Proposal for califa data processing

Mapped Data:

This will become an associative TClonesArray with the tuple (CrystalId, Range) serving as the key. CrystalId will go from one to 2432, Range will be an enum containing HIGH_GAIN and LOW_GAIN.

If I understood well, this would require a tuple per experiment, that depends of the configuration of Califa. It's not that a duplication of Califa mapping container? Could we for example go for a 1 to 2432 configuration and add a GetRange() in the mapping parameter?

Cal Data

I would prefer the alternative concept. ToT energy is only filled if a ToT calibration was used. You suggest four entries per crystal in Iphos, but maybe we can prepare for future and enable this four entries in all crystals. So we could have crystal Id's that go from 1- 2432, a range given by the container and 4 entries {HIGH_GAIN, LOW_GAIN} x {AMPLITUDE, TOT}. If this is stored anyways, does it make sense to have a range key?

R3BCalifaCrystalCal2Cluster

The different methods of determining if two crystals are neighbors will be moved to separate classes

Does this mean that different windows are different classes, for example? I think this could be a bit extreme, since we could use just different methods inside the same class. I don't know if it is worth it to wrap the clustering in a lot of layers...

Optionally, making the hits unique per crystalID may be separated to an interface class. We will have up to four different candidates for an energy measurement. Rules include:

Prefer AMPLITUDE to TOT

For AMPLITUDE signals, the LOW_GAIN energy will determine which signal gets used. If it is below some threshold, the HIGH_GAIN signal will be used.

For TOT signals, always prefer LOW_GAIN.

Rather that prefer AMPLITUDE I would just set an option (someone could be interested in making ToT clusters). Same goes for "always prefer LOW_GAIN in ToT". The rest is quite similar to what I planned for the actual clustering.

The crystal ID of the hit which was used as a pivot element shall be the key of the cluster entry. This key will be stored with an otherwise zero field fClusterId in CalData.

Here I would just include an std list with the crystals that are inside the cluster, being the first one this mother crystal.

R3BCalifaClusterData

Here I agree about the new name, but I don't have make my mind yet if it is better to have two data structures (Cluster for basic reconstruction + new structure for further processing (lorentz, randomization etc)) or just one as you suggest. If we leave empty fields that would make things slower for online users, for example, as they would have to move empty data they are not going to use.

DirectionSmearer (TODO)

Please do not use simple square windows to do this. I already tried in the past and this is only valid for the most backward crystals and if they are exactly aligned with respect to the target (never). For the rest of the cases, specially Iphos, a square randomization produces disgusting artifacts in the spectrum when things start overlapping.

QPIDParser (TODO)

I would not assume that all punch throughs are coming from protons, we have a deuterium proposal for 2024.
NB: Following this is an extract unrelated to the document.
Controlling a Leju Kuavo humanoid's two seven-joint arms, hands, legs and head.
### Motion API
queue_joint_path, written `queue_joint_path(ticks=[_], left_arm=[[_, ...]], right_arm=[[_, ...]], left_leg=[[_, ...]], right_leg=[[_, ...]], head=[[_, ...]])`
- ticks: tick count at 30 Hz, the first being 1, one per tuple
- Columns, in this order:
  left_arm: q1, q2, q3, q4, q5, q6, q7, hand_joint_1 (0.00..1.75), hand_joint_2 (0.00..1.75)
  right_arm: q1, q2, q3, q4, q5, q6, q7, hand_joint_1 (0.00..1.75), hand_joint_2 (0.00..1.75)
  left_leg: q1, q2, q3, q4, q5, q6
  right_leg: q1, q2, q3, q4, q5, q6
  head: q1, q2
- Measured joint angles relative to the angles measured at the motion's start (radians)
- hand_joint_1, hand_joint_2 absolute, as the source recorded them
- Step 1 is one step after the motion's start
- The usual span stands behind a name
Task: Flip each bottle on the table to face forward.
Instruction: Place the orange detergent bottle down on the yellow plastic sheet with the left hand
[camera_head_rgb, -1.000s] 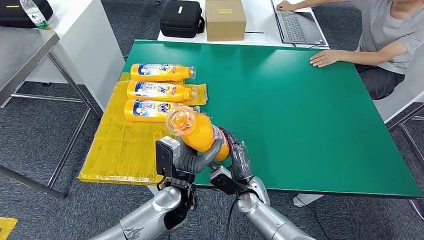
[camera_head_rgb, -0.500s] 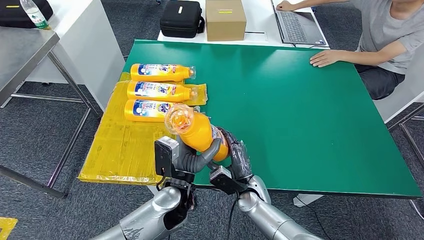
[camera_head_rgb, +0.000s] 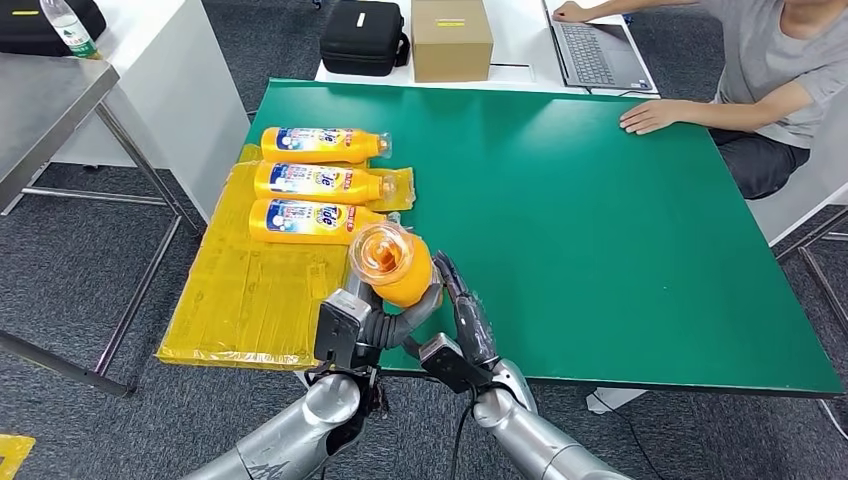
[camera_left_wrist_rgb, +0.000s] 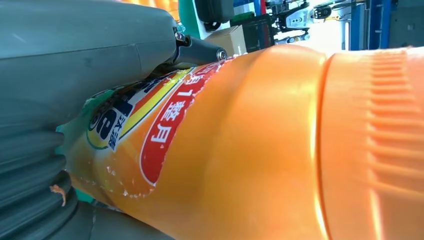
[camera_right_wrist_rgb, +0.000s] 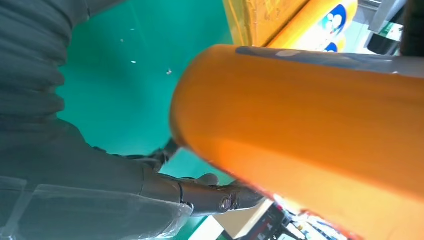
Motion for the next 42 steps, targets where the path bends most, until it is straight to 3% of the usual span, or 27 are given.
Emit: queue_joint_path(ticks=[12, 23, 27, 37, 42], left_arm=[[0.033, -0.001, 0.116, 0.041, -0.334, 0.001, 0.002, 1.75, 1.75], [0.079, -0.027, 0.429, 0.073, -1.013, 0.001, 0.014, 1.75, 1.75], [0.080, -0.027, 0.498, 0.082, -1.060, 0.001, 0.026, 1.75, 1.75], [0.081, -0.027, 0.538, 0.088, -1.066, 0.001, 0.027, 1.75, 1.75], [0.080, -0.023, 0.574, 0.095, -1.304, 0.001, 0.177, 1.75, 1.75]], right_arm=[[0.023, 0.000, -0.049, 0.025, -0.020, 0.009, 0.000, 0.00, 1.75], [0.039, -0.001, -0.098, 0.044, -0.022, 0.017, 0.000, 0.00, 1.75], [0.046, -0.003, -0.110, 0.044, -0.022, 0.018, 0.000, 0.00, 1.75], [0.050, -0.005, -0.118, 0.044, -0.022, 0.018, 0.000, 0.00, 1.75], [0.054, -0.006, -0.137, 0.046, -0.025, 0.016, 0.000, 0.00, 1.75]], left_leg=[[0.000, 0.000, 0.000, 0.000, 0.000, 0.000], [0.000, 0.000, 0.000, 0.000, 0.000, 0.000], [0.000, 0.000, 0.000, 0.000, 0.000, 0.000], [0.000, 0.000, 0.000, 0.000, 0.000, 0.000], [0.000, 0.000, 0.000, 0.000, 0.000, 0.000]], right_leg=[[0.000, 0.000, 0.000, 0.000, 0.000, 0.000], [0.000, 0.000, 0.000, 0.000, 0.000, 0.000], [0.000, 0.001, -0.001, 0.000, 0.000, 0.000], [0.000, 0.000, -0.001, 0.000, 0.000, 0.000], [0.000, 0.000, -0.001, 0.000, 0.000, 0.000]], head=[[0.000, 0.000], [0.000, 0.000], [0.000, 0.000], [0.000, 0.000], [0.000, 0.000]])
If I understood well, this would require a tuple per experiment, that depends of the configuration of Califa. It's not that a duplication of Califa mapping container? Could we for example go for a 1 to 2432 configuration and add a GetRange() in the mapping parameter?

The problem is the iPhos crystals, where we have both ranges. If we already have to support some crystals existing with both ranges, I think it is reasonable to support it for all crystals.
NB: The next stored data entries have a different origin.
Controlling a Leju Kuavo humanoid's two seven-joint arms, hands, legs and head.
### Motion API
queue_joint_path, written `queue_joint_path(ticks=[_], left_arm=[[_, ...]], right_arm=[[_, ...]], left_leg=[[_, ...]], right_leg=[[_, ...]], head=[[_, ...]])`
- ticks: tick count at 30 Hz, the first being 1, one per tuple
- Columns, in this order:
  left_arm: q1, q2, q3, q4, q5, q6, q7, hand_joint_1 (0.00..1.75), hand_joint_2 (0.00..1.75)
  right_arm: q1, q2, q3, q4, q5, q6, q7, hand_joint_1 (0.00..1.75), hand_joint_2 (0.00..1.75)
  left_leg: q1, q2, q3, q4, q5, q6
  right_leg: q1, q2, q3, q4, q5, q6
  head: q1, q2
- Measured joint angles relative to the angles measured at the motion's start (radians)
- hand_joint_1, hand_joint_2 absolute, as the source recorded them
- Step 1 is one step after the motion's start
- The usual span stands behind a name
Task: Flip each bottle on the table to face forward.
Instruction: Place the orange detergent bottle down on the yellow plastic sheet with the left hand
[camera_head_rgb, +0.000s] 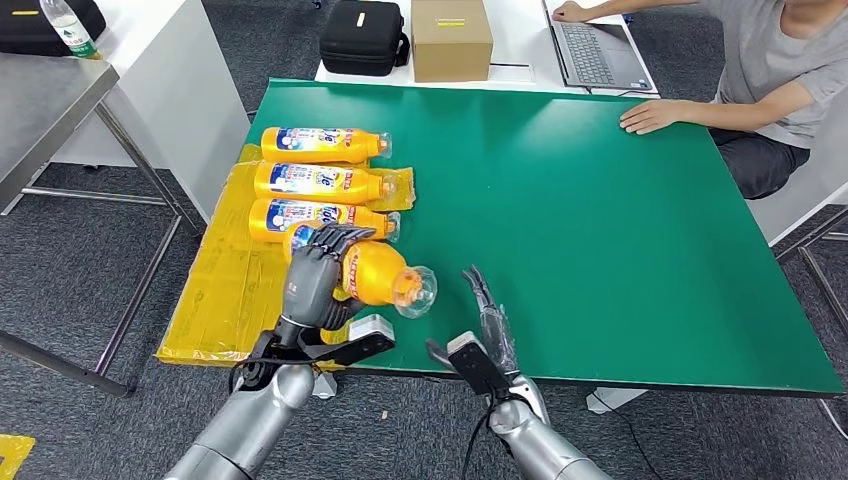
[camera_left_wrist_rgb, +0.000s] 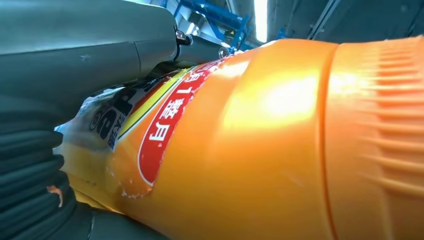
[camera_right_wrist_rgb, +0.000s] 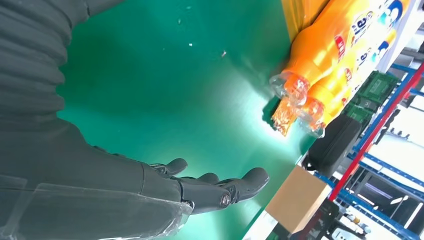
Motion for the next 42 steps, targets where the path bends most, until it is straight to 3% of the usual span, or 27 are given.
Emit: queue_joint_path(ticks=[6, 12, 18, 38, 40, 41, 42], left_arm=[[-0.048, 0.059, -0.074, 0.068, -0.172, -0.018, 0.360, 1.75, 1.75], [-0.092, 0.108, -0.164, 0.139, -0.221, -0.161, 0.524, 1.75, 1.75], [-0.130, 0.133, -0.232, 0.224, -0.241, -0.312, 0.581, 1.75, 1.75], [-0.211, 0.150, -0.282, 0.354, -0.253, -0.395, 0.587, 1.73, 1.75], [-0.213, 0.148, -0.285, 0.359, -0.260, -0.387, 0.588, 1.61, 1.75], [-0.214, 0.147, -0.287, 0.361, -0.265, -0.381, 0.590, 1.45, 1.75], [-0.214, 0.145, -0.289, 0.363, -0.269, -0.375, 0.592, 1.06, 1.75]], right_arm=[[0.020, -0.006, -0.039, 0.001, -0.005, -0.003, 0.000, 0.00, 1.75], [0.057, -0.020, -0.088, -0.023, -0.007, -0.035, 0.000, 0.00, 1.75], [0.102, -0.039, -0.149, -0.071, -0.010, -0.053, 0.000, 0.00, 1.75], [0.151, -0.053, -0.216, -0.121, 0.012, -0.034, 0.000, 0.00, 1.75], [0.153, -0.054, -0.220, -0.125, 0.020, -0.034, 0.000, 0.00, 1.75], [0.154, -0.054, -0.223, -0.127, 0.023, -0.034, 0.000, 0.00, 1.75], [0.155, -0.054, -0.227, -0.129, 0.026, -0.034, 0.000, 0.00, 1.75]], left_leg=[[0.000, 0.000, 0.000, 0.000, 0.000, 0.000], [0.000, 0.000, 0.000, 0.000, 0.000, 0.000], [0.000, 0.000, -0.001, 0.000, 0.000, 0.000], [0.000, 0.000, 0.002, 0.000, 0.001, -0.002], [0.000, 0.000, 0.002, 0.000, 0.002, -0.003], [0.000, 0.000, 0.003, 0.000, 0.002, -0.003], [0.000, 0.000, 0.003, 0.000, 0.002, -0.003]], right_leg=[[0.000, 0.000, 0.000, 0.000, 0.000, 0.000], [0.000, 0.000, 0.000, 0.000, 0.000, 0.000], [0.000, 0.000, 0.000, 0.000, 0.000, 0.000], [0.000, 0.000, 0.001, 0.001, 0.000, -0.001], [0.000, 0.000, 0.001, 0.001, 0.000, -0.001], [0.000, 0.000, 0.001, 0.001, 0.000, -0.001], [0.000, 0.000, 0.001, 0.002, 0.000, -0.001]], head=[[0.000, 0.000], [0.000, 0.000], [0.000, 0.000], [0.000, 0.000], [0.000, 0.000], [0.000, 0.000], [0.000, 0.000]])
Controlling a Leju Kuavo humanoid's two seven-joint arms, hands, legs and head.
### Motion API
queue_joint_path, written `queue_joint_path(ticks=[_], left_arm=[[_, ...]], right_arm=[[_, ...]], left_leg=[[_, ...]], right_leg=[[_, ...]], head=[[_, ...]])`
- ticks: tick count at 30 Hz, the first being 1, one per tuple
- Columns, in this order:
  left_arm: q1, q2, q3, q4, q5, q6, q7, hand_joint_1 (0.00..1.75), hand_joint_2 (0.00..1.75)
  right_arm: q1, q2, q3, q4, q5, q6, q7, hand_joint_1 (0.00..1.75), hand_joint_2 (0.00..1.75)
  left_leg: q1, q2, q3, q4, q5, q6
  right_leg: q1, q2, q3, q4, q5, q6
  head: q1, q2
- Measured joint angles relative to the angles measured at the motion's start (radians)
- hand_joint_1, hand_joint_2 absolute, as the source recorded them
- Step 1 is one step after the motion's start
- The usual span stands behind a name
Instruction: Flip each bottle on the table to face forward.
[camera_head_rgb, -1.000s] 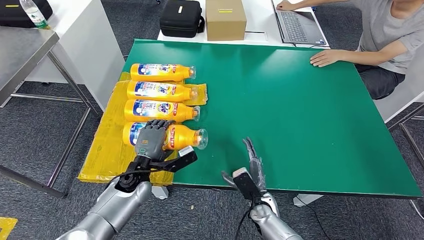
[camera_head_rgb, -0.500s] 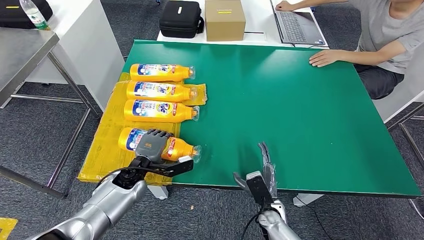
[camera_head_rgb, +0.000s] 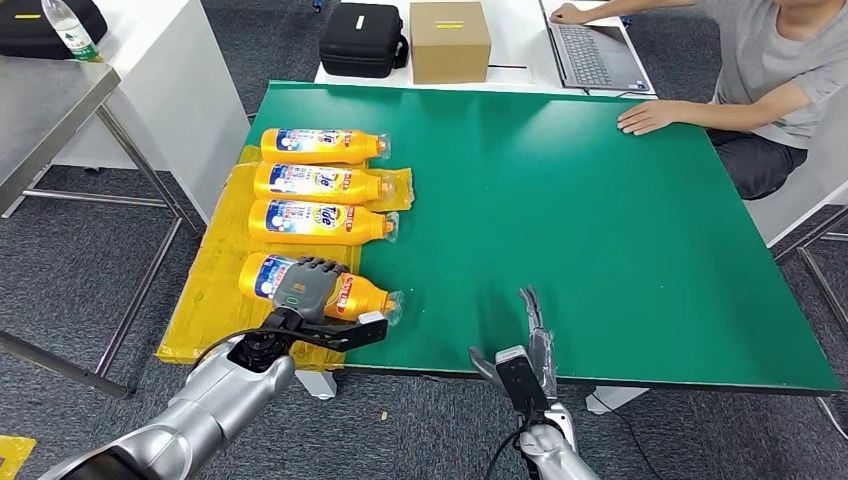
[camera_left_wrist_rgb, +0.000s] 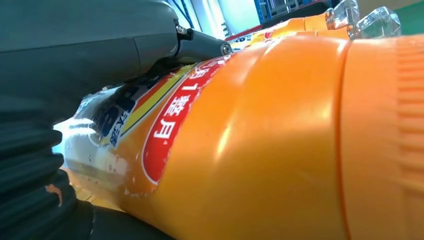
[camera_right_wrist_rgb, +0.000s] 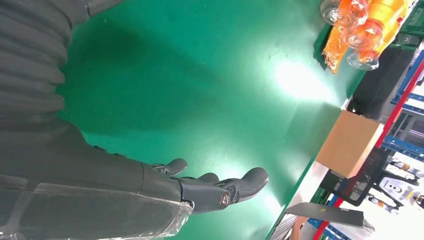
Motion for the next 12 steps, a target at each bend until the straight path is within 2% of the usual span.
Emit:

The assignment of single range preamp crystals to either low gain or high gain should be done by the R3BReader (e.g. not in ucesb). I see two possibilities here:

lookup based on parameters
lookup based on slow control events generated from periodic EPICS readouts of the preamplifiers.

The latter has the advantage that we will use more accurate data.

I would prefer the alternative concept. ToT energy is only filled if a ToT calibration was used. You suggest four entries per crystal in Iphos, but maybe we can prepare for future and enable this four entries in all crystals. So we could have crystal Id's that go from 1- 2432, a range given by the container and 4 entries {HIGH_GAIN, LOW_GAIN} x {AMPLITUDE, TOT}. If this is stored anyways, does it make sense to have a range key?

There are two conflicting goals:

To make it easy to plot quantities related to a single crystal, one would like to have all the quantities for one physical crystal in the same data structure:
- per gain:
  - fEnAmp
  - fNf, fNs
  - fEnTot
  - fWRTS
- furthermore, before clustering one will have to select exactly one method for energy (and optionally one for QPID). If we also want to reflect this in the same data structure, this will be three more fields.
To keep the data structures simple, one would prefer not to have many different fields in them. Easier to create one energy histogram per TCA entry than three different ones.

Does this mean that different windows are different classes, for example? I think this could be a bit extreme, since we could use just different methods inside the same class. I don't know if it is worth it to wrap the clustering in a lot of layers...

I think the present way with plenty of methods members in one class and plenty of cases in the switch statement is not great. auto c=new R3BCalifaCrystalCal2Cluster(new R3BCalifaRectNeighborhood(0.25, 0.25)) does not seem so bad to me.

Each Neighborhood definition has their own parameters (theta, phi, cone opening angle, radius, ...) and their own method to test if two crystals are "nearby". IMHO, that is plenty for a class already without going to overengineering territory.

(If the classes are supposed to be usable from macros, they will all need their propper ClassDef and LinkDef lines, which will be kind of a bother).

If we leave empty fields that would make things slower for online users, for example, as they would have to move empty data they are not going to use.

I will grant that it would at least require a bit more memory. My approach is mostly "if there is a 1:1 mapping between two layers, put them in the same Data class". (Notable exception for Mapped and Cal, because we mostly do not want to plot Mapped vs Cal.) The problem is that if you have them in different levels, then the process to plot quantities against each other becomes more complicated: evt->Draw("Bar.fEnCMS:Foo.fEnReco", "", "Bar.fClusterId==Foo.fClusterId") or even (with associative lookup wrappers)

 for (auto& b: BarTCA) 
      h->Fill(b.fEnCMS, FooTCA[b.fClusterId].fEnReco);

is more complex (and expensive to run) than evt->Draw("Foo.fEnCMS:Foo.fEnReco")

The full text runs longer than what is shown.